**ACTION ITEM:**
Beginning with the opening line, set down each line of the material below exactly, stopping once the line with "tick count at" is done.

**SOURCE DATA:**

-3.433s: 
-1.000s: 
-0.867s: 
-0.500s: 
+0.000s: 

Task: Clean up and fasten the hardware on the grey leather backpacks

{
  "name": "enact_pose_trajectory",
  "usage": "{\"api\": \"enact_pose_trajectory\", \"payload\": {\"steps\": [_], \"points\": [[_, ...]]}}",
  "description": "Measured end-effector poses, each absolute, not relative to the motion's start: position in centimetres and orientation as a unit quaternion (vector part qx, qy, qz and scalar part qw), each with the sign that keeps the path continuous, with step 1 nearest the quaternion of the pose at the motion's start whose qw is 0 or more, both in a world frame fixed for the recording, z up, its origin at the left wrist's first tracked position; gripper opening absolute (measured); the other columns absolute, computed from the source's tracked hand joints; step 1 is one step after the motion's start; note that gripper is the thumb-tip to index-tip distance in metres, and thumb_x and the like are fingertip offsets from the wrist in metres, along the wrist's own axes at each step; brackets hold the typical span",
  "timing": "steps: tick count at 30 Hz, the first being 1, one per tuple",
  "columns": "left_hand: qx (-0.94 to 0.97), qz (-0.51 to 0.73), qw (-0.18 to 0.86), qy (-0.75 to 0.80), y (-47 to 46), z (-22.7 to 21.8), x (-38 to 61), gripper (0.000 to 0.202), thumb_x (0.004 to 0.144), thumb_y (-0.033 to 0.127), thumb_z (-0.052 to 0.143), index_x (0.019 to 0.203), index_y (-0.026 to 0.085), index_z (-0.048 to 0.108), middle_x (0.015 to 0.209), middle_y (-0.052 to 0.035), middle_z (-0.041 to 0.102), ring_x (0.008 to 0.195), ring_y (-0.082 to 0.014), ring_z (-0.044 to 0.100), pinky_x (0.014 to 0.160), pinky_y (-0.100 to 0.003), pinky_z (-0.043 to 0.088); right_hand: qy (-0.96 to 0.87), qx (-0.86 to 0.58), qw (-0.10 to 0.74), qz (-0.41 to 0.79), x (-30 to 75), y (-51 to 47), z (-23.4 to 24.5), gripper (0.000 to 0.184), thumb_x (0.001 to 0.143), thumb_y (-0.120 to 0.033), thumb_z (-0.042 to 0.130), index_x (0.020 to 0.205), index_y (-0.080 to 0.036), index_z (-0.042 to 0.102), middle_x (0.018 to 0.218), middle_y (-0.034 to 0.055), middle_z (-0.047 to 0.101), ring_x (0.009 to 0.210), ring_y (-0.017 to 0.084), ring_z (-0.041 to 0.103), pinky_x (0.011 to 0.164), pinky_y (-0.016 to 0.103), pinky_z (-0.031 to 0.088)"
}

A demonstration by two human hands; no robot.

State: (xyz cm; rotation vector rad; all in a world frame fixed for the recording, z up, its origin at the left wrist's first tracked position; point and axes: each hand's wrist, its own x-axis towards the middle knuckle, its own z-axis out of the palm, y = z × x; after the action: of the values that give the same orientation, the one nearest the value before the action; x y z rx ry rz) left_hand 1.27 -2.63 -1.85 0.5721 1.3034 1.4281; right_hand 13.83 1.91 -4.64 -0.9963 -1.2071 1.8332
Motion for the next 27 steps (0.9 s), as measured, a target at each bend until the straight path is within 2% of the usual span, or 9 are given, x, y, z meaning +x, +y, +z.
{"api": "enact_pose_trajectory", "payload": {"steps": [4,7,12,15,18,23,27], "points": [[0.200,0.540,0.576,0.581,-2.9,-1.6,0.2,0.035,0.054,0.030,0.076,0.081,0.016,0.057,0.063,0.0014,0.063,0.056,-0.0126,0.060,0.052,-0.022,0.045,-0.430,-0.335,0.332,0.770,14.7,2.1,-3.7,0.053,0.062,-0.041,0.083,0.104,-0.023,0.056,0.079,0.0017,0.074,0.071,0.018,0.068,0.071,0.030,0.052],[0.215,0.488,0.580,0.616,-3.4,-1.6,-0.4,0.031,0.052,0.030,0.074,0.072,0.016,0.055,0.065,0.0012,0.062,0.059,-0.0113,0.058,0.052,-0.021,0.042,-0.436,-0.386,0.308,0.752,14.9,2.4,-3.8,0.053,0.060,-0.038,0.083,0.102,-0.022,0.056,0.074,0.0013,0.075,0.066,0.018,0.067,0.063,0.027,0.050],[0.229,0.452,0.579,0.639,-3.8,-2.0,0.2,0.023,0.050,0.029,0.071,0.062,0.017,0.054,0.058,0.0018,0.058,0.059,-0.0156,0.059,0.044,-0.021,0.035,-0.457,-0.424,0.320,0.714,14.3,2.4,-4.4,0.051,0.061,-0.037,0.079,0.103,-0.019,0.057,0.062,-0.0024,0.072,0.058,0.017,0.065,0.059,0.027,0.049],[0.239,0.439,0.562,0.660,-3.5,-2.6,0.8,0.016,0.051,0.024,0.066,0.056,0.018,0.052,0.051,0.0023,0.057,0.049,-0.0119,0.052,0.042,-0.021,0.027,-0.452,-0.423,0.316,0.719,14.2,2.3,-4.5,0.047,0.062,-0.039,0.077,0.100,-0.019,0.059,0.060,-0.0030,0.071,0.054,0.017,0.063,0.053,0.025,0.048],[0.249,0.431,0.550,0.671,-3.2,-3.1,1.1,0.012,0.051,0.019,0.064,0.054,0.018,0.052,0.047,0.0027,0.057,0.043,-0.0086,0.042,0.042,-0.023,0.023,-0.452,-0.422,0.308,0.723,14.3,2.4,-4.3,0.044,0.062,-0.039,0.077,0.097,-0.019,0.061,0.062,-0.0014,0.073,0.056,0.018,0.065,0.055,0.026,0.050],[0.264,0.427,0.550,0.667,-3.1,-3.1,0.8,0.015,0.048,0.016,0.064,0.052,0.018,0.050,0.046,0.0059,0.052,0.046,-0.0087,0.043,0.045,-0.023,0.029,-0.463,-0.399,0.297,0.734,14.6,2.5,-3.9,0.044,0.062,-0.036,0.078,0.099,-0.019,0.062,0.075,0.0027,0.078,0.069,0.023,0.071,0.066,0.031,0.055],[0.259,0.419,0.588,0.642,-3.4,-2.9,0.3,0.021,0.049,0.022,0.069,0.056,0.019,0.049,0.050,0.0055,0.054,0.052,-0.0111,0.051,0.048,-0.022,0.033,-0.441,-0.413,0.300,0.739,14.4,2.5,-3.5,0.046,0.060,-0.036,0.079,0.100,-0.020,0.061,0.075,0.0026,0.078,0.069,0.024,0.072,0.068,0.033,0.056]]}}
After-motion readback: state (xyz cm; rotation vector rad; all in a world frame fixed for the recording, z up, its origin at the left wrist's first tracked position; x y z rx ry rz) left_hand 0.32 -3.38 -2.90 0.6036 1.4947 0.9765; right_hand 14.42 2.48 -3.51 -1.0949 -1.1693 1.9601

**COMPLETED TASK:**
-3.433s: 
-1.000s: 
-0.867s: 
-0.500s: 
+0.000s: 

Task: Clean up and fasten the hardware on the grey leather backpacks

{
  "name": "enact_pose_trajectory",
  "usage": "{\"api\": \"enact_pose_trajectory\", \"payload\": {\"steps\": [_], \"points\": [[_, ...]]}}",
  "description": "Measured end-effector poses, each absolute, not relative to the motion's start: position in centimetres and orientation as a unit quaternion (vector part qx, qy, qz and scalar part qw), each with the sign that keeps the path continuous, with step 1 nearest the quaternion of the pose at the motion's start whose qw is 0 or more, both in a world frame fixed for the recording, z up, its origin at the left wrist's first tracked position; gripper opening absolute (measured); the other columns absolute, computed from the source's tracked hand joints; step 1 is one step after the motion's start; note that gripper is the thumb-tip to index-tip distance in metres, and thumb_x and the like are fingertip offsets from the wrist in metres, along the wrist's own axes at each step; brackets hold the typical span",
  "timing": "steps: tick count at 30 Hz, the first being 1, one per tuple",

No more output is expected here.